One of the most relevant places such technology could be influential is finance. As they are transparent, immutable, and decentralized, it will make financial transactions faster, safer, and more secure. There are billions of dollars being invested by the powers-that-be in banking and other financial sectors for blockchain applications into payments, clearings and settlements; trade finance; Know Your Customer solutions or anti-fraud measures. The tool, it is hoped, will also cut the cost and complexity of extraction. But standardization of the platforms and processes across institutions precludes such a paradigm. Compliance of blockchain applications is another place where regulators need to provide clarification.
This technology could revolutionize the way we manage supply chains, recording goods and materials from their source to their final destination thanks to blockchain validation. Quantities, locations, certifications, and temperature conditions; all this information can be registered on blockchains at each node. This might lead to increased transparency and auditability in supply chains. Nonetheless, to realize this at scale, standardization of metrics and whether compliance is achieved would need to be consistent throughout industries as well as just countries. However, like privacy, there are some challenges that also have to be addressed and managed properly.
The healthcare industry is another area that could greatly leverage record sharing between providers. Implementation of blockchain health records would reduce the redundancies from existing tests, strengthen clinical judgment, and allow for your data to be owned by you. Nonetheless, healthcare IT groups lack expertise in technology-specific knowledge that can be improved to utilize blockchain applications. The privacy of personal health data and informed consent are also significant concerns.
The domain of identity management, which is fast maturing, is built to protect against information theft and fraud. Blockchain-based self-owned smart IDs would enable users to retain control of their personal information. But the tools require an ecosystem in which to operate; this will be built with collaboration from other government agencies, technology companies, and stakeholders.

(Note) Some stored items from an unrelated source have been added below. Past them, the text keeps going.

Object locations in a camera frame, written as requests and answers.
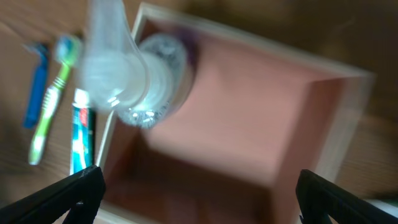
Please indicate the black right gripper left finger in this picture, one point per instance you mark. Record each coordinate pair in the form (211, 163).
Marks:
(78, 196)

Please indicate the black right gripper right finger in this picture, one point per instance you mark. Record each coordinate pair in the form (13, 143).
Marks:
(323, 202)

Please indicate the blue disposable razor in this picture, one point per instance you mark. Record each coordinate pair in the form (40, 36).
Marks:
(39, 80)

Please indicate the clear spray bottle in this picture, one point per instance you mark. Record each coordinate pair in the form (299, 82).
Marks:
(142, 83)

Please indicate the green white toothbrush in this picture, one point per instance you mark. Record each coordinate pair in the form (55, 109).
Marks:
(67, 53)

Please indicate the teal white toothpaste tube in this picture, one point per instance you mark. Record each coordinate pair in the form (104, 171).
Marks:
(83, 132)

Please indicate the white box with pink interior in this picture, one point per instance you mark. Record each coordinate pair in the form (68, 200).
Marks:
(257, 114)

The growth of the number of transactions through blockchain platforms is exponential, so if we use those current consensus protocols, it will lead to a very large consumption of energy ever. To give an example, recent calculations tell us that Bitcoin uses more electricity than entire countries. With newer, lower energy-consensus protocols, other guiding lights shine brightness on the horizon as well (i.e., Proof-of-Stake). The work it took to build the interoperability solutions needed for networks of blockchains to interact was moved along as well. Another is that real-time settlement on blockchain must also be above 90% instead of single digits at this stage.

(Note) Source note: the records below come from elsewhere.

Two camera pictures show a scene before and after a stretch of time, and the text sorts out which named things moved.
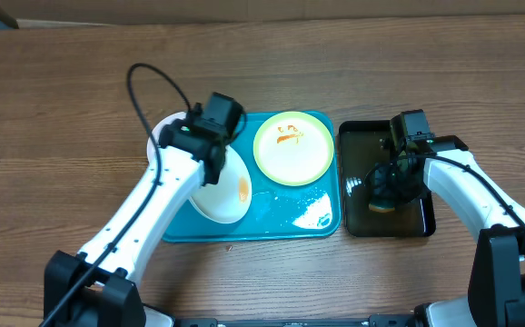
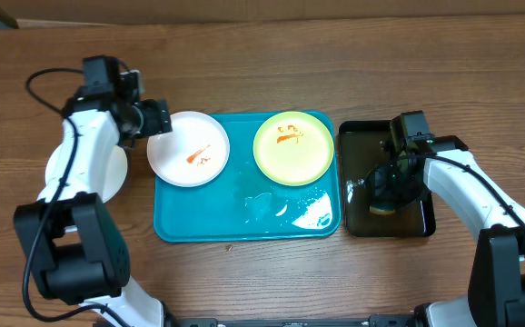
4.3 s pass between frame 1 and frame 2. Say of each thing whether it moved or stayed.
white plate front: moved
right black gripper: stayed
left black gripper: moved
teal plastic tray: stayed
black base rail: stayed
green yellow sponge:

To achieve mass adoption, the interfaces on top of blockchains need to iterate rapidly and become a platform for decentralized applications that resonate with both businesses and consumers. Blockchain networks need more integrated operational analytics to support AI and machine learning. The last bottleneck is the lack of talent, which can only be resolved by going through educational courses and certifications again. The proponents of blockchain technology usually go on about disintermediation, but the business culture is all about interoperating with existing legacy systems.

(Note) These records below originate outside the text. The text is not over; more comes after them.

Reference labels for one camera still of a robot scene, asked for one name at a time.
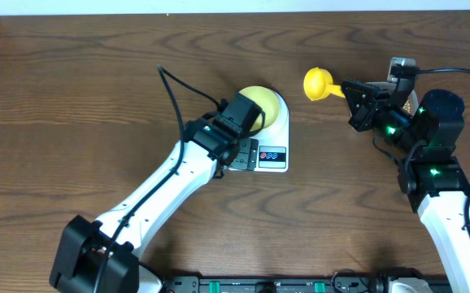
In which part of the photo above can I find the yellow plastic measuring scoop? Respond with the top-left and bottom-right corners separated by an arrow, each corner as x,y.
303,68 -> 345,101

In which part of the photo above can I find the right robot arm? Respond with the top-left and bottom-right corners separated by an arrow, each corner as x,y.
342,80 -> 470,292

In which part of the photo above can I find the pale yellow plastic bowl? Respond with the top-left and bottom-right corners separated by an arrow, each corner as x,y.
239,85 -> 280,131

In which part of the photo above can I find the white digital kitchen scale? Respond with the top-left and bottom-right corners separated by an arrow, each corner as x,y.
250,90 -> 289,173

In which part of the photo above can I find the clear plastic container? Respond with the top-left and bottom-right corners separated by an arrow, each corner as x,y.
369,81 -> 419,116

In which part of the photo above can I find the pile of soybeans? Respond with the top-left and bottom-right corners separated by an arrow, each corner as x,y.
403,99 -> 412,115

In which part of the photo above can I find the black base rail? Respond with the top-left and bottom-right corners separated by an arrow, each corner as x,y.
161,268 -> 451,293

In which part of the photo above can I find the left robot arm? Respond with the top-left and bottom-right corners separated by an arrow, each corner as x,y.
49,116 -> 258,293

The future of blockchain will be faster, have better connectivity, and interoperability between different network blockchains. Yet, the smart regulation idea needs to be a carefully navigated approach for a class of applications in finance, supply chain, and healthcare, etc. The developments in cryptographic engineering and protocols need to be matched with progress in standardization, scalability, and real-world business models. Simply put, blockchain will further automate the decentralization of economic systems by moving cross-border transactions closer to open and transparent ones. However, the road to mass popularity will involve introspection of judgment and cooperation from other stakeholders.